## WORK INSTRUCTION
Exactly as written, please repeat the data that follows, but not the pictures.
---+---
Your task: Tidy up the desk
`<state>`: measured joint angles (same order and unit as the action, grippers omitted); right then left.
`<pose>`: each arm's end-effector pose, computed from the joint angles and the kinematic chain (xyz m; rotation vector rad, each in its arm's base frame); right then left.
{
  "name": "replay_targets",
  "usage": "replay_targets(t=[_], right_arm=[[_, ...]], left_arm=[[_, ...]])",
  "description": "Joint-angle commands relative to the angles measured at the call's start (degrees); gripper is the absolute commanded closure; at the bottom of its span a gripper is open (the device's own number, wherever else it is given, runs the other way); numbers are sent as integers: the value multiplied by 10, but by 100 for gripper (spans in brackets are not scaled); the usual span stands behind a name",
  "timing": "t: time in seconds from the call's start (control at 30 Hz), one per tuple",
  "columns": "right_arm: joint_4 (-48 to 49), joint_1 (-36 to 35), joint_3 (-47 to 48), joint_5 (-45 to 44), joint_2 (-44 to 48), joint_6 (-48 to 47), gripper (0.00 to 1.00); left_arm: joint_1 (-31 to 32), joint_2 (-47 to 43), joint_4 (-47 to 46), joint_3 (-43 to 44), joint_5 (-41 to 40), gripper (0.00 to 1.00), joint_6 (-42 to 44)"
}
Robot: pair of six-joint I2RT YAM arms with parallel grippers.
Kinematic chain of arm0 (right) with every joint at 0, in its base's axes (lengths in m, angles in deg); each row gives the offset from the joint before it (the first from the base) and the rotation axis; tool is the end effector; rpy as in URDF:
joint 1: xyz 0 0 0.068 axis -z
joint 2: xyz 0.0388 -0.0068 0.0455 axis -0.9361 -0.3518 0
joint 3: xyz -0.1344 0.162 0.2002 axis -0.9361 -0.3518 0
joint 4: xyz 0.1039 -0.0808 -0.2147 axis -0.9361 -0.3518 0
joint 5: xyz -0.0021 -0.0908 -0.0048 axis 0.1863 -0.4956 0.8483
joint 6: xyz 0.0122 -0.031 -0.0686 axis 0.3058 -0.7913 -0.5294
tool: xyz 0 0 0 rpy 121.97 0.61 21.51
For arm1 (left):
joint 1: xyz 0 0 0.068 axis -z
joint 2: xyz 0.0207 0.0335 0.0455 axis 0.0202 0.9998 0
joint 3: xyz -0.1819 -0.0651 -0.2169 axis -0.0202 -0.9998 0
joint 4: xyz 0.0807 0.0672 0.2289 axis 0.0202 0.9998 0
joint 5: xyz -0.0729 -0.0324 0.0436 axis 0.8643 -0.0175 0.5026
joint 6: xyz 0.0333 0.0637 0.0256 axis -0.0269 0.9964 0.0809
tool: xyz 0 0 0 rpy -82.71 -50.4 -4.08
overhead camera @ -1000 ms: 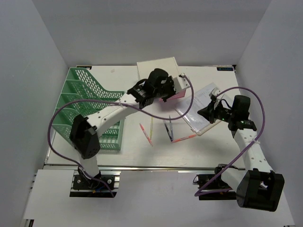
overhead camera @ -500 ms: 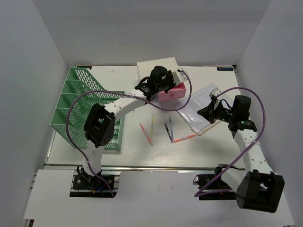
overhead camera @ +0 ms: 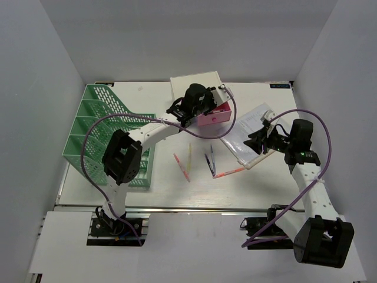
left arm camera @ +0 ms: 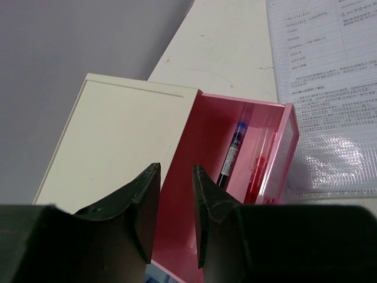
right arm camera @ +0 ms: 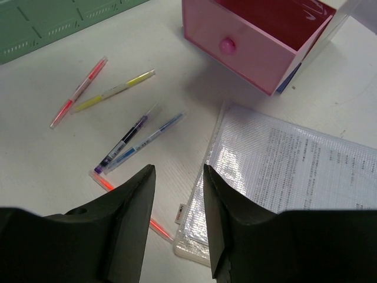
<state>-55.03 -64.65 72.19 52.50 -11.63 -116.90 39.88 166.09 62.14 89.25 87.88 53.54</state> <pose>0.2123 0.0341 0.2916 -0.9024 1.6468 0.5451 0.3863 -0.3410 0.2976 1.1777 1.4924 -0.1469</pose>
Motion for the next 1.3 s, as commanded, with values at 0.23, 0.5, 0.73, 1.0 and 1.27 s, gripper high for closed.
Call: replay_targets(t=[0.23, 0.5, 0.73, 1.0, 1.27], right_arm=[[-34, -26, -24, 99, 0, -185, 59], [-59, -179, 21, -83, -91, -188, 99], [-69, -340, 97, -289, -206, -37, 63], [-77, -385, 182, -369, -301, 47, 53], [-85, -418, 203, -435, -371, 85, 44]], left_arm=[[4, -182, 84, -24, 10, 60, -160], [-4, -495, 160, -358, -20, 76, -326], [-4, -671, 116, -560, -104, 26, -392], [-4, -723, 116, -584, -140, 24, -377], [-4, -720, 121, -582, -134, 24, -376]])
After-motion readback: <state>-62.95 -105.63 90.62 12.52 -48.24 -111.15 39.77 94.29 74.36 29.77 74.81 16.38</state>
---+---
## WRITTEN REPLY
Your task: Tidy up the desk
`<state>`: measured joint angles (same order and unit as the action, grippers omitted); right then left.
`<pose>`: each arm's end-effector pose, computed from the joint angles and the kinematic chain (xyz m; rotation vector rad, each in its arm's base frame); right then left.
{
  "name": "replay_targets",
  "usage": "replay_targets(t=[_], right_arm=[[_, ...]], left_arm=[[_, ...]])",
  "description": "Joint-angle commands relative to the angles measured at the call's start (degrees); gripper is the absolute commanded closure; at the bottom of its span a gripper is open (the device's own number, wherever else it is given, runs the other way); numbers are sent as integers: the value multiplied by 10, but by 100 for gripper (spans in brackets are not scaled); the usual span stands behind a name",
  "timing": "t: time in seconds from the call's start (control at 30 Hz), one per tuple",
  "columns": "right_arm: joint_4 (-48 to 49), joint_1 (-36 to 35), joint_3 (-47 to 48), joint_5 (-45 to 44), joint_2 (-44 to 48), joint_6 (-48 to 47), gripper (0.00 to 1.00); left_arm: joint_1 (-31 to 32), joint_2 (-47 to 43), joint_4 (-47 to 46), joint_3 (-43 to 44), joint_5 (-41 to 40), gripper (0.00 to 1.00), joint_6 (-42 to 44)"
}
Robot: pair of six-joint I2RT YAM arms with parallel grippers.
Kinematic chain of arm0 (right) with every joint at 0, in its base's axes (lengths in m, angles in deg); each row gives the offset from the joint before it (the first from the base) and the rotation axis; tool is the end effector; rpy as in URDF:
joint 1: xyz 0 0 0.068 axis -z
joint 2: xyz 0.0388 -0.0068 0.0455 axis -0.9361 -0.3518 0
joint 3: xyz -0.1344 0.162 0.2002 axis -0.9361 -0.3518 0
joint 4: xyz 0.1039 -0.0808 -0.2147 axis -0.9361 -0.3518 0
joint 5: xyz -0.0021 -0.0908 -0.0048 axis 0.1863 -0.4956 0.8483
joint 6: xyz 0.0122 -0.031 -0.0686 axis 0.3058 -0.7913 -0.5294
tool: xyz 0 0 0 rpy 121.97 0.61 21.51
For arm1 (left):
joint 1: xyz 0 0 0.068 axis -z
joint 2: xyz 0.0207 0.0335 0.0455 axis 0.0202 0.9998 0
joint 3: xyz -0.1819 -0.0651 -0.2169 axis -0.0202 -0.9998 0
joint 4: xyz 0.0807 0.0672 0.2289 axis 0.0202 0.9998 0
joint 5: xyz -0.0729 -0.0324 0.0436 axis 0.8643 -0.0175 0.5026
joint 6: xyz 0.0333 0.0637 0.0256 axis -0.0269 0.9964 0.0809
tool: xyz 0 0 0 rpy -82.71 -50.4 -4.08
overhead camera @ -1000 ms: 
overhead camera @ -500 ms: 
overhead camera @ +0 ms: 
left arm camera @ +0 ms: 
right arm camera @ +0 ms: 
<state>-55.03 -64.65 72.19 52.50 -11.63 -116.90 39.88 166.09 62.14 89.25 87.88 53.54</state> <pose>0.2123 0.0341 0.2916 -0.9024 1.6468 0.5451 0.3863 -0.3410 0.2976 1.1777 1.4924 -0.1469</pose>
Motion for the next 1.3 s, as commanded, with values at 0.23, 0.5, 0.73, 1.0 and 1.27 s, gripper high for closed.
Call: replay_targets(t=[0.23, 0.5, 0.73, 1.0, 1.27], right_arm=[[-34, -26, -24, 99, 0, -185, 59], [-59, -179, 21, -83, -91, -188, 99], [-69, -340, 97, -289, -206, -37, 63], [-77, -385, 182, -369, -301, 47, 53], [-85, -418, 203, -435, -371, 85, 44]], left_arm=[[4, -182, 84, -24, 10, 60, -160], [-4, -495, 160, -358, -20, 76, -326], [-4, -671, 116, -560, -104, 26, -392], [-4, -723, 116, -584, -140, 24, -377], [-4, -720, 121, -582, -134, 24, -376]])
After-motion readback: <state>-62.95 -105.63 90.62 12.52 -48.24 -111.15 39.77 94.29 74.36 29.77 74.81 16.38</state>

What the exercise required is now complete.